**Problem to work on:** Every line in the listing below from the one with "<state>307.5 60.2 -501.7" through the one with "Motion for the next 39" is to be reproduced exactly, both ends included; leave out the rest.

**Data provided:**

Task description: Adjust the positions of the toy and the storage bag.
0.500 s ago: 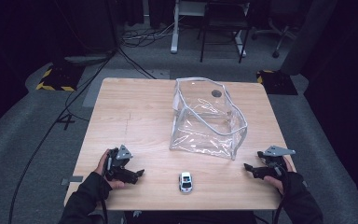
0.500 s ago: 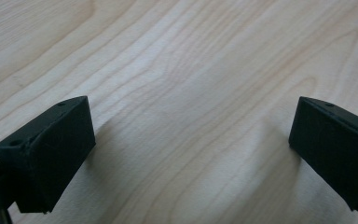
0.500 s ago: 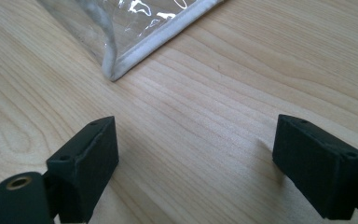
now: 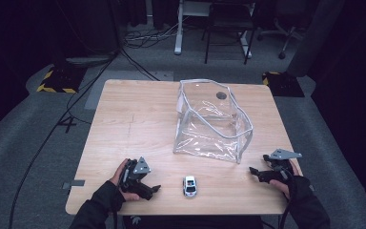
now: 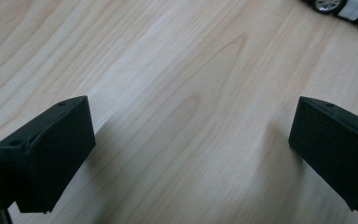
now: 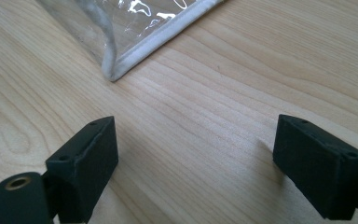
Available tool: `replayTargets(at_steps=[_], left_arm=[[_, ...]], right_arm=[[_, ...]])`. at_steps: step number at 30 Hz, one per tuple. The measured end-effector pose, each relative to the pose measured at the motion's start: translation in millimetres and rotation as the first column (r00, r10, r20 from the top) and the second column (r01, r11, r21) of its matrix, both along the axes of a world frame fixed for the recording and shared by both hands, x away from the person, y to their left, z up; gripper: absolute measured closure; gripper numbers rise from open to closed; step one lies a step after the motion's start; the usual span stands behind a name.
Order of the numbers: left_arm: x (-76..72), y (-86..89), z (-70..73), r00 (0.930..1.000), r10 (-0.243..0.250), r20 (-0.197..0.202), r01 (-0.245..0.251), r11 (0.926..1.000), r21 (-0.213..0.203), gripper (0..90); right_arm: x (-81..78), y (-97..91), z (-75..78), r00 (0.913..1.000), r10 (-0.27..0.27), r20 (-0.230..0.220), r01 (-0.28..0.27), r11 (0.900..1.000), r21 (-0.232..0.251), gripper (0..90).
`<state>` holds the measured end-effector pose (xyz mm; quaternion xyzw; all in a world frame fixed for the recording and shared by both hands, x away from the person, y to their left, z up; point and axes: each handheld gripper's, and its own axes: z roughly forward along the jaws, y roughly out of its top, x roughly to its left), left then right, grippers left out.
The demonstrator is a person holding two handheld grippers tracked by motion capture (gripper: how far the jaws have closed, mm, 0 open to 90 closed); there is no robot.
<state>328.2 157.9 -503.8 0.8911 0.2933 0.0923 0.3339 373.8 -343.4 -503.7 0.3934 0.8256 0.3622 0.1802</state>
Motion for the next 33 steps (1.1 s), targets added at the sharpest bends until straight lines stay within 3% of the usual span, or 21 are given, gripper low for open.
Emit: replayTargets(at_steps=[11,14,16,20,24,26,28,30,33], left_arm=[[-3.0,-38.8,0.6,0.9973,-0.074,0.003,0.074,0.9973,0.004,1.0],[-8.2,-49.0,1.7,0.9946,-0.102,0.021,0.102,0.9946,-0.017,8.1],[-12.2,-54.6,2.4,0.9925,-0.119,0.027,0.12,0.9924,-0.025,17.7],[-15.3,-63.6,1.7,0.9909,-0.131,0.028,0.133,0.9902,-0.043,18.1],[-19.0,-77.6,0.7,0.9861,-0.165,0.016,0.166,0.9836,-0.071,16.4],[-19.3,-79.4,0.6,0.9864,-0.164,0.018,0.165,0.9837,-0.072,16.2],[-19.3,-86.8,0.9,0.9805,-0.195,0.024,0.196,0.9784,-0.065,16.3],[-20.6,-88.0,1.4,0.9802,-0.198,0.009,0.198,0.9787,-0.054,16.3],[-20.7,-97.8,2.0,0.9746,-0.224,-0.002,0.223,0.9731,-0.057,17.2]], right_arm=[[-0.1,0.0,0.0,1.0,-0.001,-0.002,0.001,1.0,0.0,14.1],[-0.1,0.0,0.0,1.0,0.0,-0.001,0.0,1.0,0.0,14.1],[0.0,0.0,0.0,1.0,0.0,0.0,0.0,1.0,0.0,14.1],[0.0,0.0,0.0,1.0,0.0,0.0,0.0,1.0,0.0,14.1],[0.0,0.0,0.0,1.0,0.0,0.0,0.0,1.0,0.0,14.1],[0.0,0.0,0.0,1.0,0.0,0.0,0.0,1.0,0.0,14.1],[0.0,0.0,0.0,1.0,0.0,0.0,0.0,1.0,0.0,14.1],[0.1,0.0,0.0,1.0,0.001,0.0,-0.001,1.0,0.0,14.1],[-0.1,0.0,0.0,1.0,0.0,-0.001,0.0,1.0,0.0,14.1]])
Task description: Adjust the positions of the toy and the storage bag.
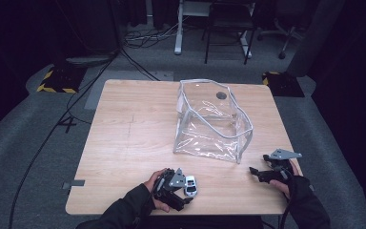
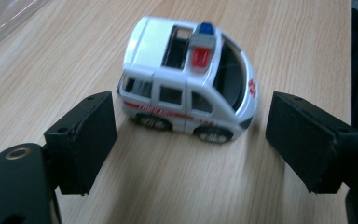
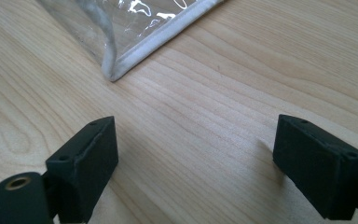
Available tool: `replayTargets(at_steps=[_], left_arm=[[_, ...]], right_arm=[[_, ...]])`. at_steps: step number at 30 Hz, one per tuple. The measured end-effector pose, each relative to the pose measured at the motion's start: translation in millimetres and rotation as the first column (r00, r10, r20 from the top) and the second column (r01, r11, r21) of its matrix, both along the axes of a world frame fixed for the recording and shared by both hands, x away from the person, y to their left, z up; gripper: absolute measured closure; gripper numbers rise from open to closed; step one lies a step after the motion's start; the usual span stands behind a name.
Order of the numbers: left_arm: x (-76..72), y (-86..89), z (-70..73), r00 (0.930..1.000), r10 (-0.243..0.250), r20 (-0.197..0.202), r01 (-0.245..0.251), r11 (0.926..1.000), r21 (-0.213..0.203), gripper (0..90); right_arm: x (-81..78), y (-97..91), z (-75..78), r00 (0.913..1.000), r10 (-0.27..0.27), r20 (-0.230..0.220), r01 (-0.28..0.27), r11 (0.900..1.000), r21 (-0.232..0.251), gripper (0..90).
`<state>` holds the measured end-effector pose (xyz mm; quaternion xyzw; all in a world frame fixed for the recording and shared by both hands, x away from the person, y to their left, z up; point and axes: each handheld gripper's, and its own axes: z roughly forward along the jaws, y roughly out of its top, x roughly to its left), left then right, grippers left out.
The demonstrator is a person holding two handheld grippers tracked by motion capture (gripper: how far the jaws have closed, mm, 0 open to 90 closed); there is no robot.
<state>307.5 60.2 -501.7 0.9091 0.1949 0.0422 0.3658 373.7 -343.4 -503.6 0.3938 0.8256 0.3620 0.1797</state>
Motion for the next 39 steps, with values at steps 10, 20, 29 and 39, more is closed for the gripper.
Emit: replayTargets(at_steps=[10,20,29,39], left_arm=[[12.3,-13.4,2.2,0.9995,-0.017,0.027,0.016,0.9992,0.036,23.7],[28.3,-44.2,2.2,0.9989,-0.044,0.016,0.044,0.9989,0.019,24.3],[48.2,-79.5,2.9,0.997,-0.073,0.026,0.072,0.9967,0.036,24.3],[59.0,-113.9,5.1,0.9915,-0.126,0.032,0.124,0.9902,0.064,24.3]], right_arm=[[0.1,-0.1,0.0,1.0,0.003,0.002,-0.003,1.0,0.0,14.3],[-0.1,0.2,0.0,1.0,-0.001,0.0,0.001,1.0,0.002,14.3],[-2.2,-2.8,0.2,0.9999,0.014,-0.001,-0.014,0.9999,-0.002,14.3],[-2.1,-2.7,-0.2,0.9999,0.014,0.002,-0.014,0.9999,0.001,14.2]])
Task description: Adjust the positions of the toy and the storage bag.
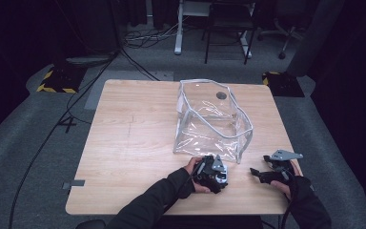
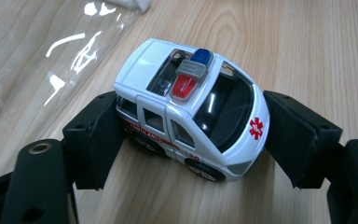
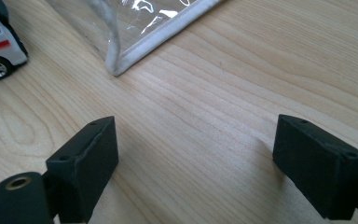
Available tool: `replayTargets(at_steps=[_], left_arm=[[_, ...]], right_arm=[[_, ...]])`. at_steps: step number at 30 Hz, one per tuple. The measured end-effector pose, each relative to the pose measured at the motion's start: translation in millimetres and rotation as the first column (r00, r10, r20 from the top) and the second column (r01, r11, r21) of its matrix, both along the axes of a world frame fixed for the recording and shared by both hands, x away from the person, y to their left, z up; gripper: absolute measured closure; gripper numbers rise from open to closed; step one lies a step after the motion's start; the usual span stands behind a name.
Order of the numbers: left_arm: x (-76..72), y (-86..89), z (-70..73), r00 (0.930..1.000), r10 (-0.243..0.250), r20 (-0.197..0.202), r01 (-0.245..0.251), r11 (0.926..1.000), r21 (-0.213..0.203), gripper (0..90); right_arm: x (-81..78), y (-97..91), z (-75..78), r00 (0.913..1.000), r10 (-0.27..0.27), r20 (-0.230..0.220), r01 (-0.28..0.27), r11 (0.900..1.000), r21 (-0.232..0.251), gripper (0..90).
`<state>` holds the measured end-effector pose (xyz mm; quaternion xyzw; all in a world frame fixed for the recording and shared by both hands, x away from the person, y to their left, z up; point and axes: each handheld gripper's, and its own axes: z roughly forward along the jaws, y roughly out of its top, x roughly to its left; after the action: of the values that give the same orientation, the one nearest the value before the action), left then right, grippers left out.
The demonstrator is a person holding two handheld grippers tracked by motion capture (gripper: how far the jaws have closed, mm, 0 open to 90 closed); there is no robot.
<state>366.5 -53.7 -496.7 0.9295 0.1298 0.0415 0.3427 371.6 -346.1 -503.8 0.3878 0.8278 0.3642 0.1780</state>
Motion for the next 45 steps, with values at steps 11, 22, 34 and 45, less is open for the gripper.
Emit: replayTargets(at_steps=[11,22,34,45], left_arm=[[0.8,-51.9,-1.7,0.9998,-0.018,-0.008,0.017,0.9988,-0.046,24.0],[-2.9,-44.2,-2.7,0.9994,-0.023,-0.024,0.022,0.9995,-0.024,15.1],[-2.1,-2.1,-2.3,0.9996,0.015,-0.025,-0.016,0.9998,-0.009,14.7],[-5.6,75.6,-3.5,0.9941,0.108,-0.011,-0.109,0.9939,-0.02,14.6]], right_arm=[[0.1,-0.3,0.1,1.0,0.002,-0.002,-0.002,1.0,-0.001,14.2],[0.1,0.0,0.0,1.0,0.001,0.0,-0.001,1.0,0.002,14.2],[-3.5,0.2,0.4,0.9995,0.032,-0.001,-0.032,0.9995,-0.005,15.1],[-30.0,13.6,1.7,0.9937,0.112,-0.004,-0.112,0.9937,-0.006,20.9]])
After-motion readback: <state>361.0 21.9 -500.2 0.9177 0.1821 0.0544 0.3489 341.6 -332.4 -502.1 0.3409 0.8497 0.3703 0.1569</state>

**Task result:**
<state>307.5 60.2 -501.7 0.9091 0.1949 0.0422 0.3658 373.7 -343.4 -503.6 0.3938 0.8256 0.3620 0.1797</state>
Motion for the next 39 steps, with values at steps 10, 20, 29 and 39, more is closed for the gripper.

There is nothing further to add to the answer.